We have enabled the TOTP to use Google Authenticator. I logged into the Pulse Secure URL once, successfully authenticated to Active Directory (AD), and was then prompted with the QR. I scanned the QR with the Google Authenticator app on my phone, and was presented with the 6 digit code to use on my phone's app.
I then deleted my profile from the Google Authenticator app on my phone.
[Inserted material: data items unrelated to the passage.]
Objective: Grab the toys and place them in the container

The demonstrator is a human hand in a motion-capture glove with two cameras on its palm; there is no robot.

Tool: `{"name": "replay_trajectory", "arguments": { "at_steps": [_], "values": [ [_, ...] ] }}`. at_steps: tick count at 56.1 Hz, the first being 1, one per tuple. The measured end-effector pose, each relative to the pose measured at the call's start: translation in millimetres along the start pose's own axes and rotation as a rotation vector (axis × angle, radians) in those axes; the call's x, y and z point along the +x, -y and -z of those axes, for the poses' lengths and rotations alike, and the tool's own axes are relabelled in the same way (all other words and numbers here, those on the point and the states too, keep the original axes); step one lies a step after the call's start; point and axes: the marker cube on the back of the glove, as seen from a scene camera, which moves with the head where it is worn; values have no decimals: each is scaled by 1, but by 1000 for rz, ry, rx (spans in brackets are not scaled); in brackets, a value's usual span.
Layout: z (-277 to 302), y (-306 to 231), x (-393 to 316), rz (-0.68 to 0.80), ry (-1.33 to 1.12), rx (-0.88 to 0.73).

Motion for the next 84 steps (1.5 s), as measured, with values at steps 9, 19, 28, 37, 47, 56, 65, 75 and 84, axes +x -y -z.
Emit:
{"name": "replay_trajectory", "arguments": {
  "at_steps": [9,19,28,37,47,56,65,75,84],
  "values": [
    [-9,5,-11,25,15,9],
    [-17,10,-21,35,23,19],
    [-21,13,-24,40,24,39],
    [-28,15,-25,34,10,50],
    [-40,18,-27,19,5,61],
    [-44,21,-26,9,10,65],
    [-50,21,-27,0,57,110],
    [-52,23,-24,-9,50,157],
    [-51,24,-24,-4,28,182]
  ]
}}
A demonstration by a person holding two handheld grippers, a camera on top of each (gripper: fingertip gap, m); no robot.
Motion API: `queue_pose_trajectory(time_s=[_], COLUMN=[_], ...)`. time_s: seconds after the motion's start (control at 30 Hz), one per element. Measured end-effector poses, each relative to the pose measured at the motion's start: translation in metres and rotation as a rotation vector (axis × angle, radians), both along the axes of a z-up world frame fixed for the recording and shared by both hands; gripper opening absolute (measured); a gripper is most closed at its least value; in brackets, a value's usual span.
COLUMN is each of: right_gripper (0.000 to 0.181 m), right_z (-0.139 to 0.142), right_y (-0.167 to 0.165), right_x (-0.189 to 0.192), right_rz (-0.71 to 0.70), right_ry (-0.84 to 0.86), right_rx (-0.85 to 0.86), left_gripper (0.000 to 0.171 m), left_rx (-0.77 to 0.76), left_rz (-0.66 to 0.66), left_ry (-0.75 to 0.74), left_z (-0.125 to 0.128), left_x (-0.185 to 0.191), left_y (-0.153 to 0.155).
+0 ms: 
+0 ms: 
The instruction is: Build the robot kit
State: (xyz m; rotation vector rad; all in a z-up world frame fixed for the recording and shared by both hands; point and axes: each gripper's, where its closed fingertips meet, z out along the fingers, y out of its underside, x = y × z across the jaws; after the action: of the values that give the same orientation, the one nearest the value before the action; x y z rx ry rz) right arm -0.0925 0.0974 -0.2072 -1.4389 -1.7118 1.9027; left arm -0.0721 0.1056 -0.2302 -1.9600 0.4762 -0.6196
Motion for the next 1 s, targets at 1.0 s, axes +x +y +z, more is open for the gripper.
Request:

The next time that I tried logging into the Pulse Secure URL I was able to successfully authenticate using AD, but I am sent to a page asking for my my two factor authentication code, and it is not showing the QR code to scan. Since I deleted my profile on my iPhone, I do not have the codes to enter. So I cannot continue.
We have tried resetting the secondary authentication (TOTP) portion in Secure Pulse, have tried locking and unlocking my account in Secure, and uninstalling and reinstalling the application on my phone. Nothing changes. It is like my account is linked in Secure Pulse to Google Authenticator still. Has anybody else experienced this?
All I can think of, is that there is some counter set when you first scan the QR, and I have to wait for that counter to burn down. But if that is the case, how do you handle people who lose their phones, or accidentally delete the Google Authenticator app? Do you just have to wait for the counter to burn down?
Just in case anybody is reading this forum and has a similar problem. We figured out how to solve this by simply resetting the TOTP user under the Pulse Secure secondary authentication settings screen. After resetting the account, the QR code showed back up for affected users.
Have you tried deleting your login account from Users lists? you can find all the user accounts in Authentication -> Auth. Servers -> Google (TOTP server) -> Users. Select the user and delete the entry.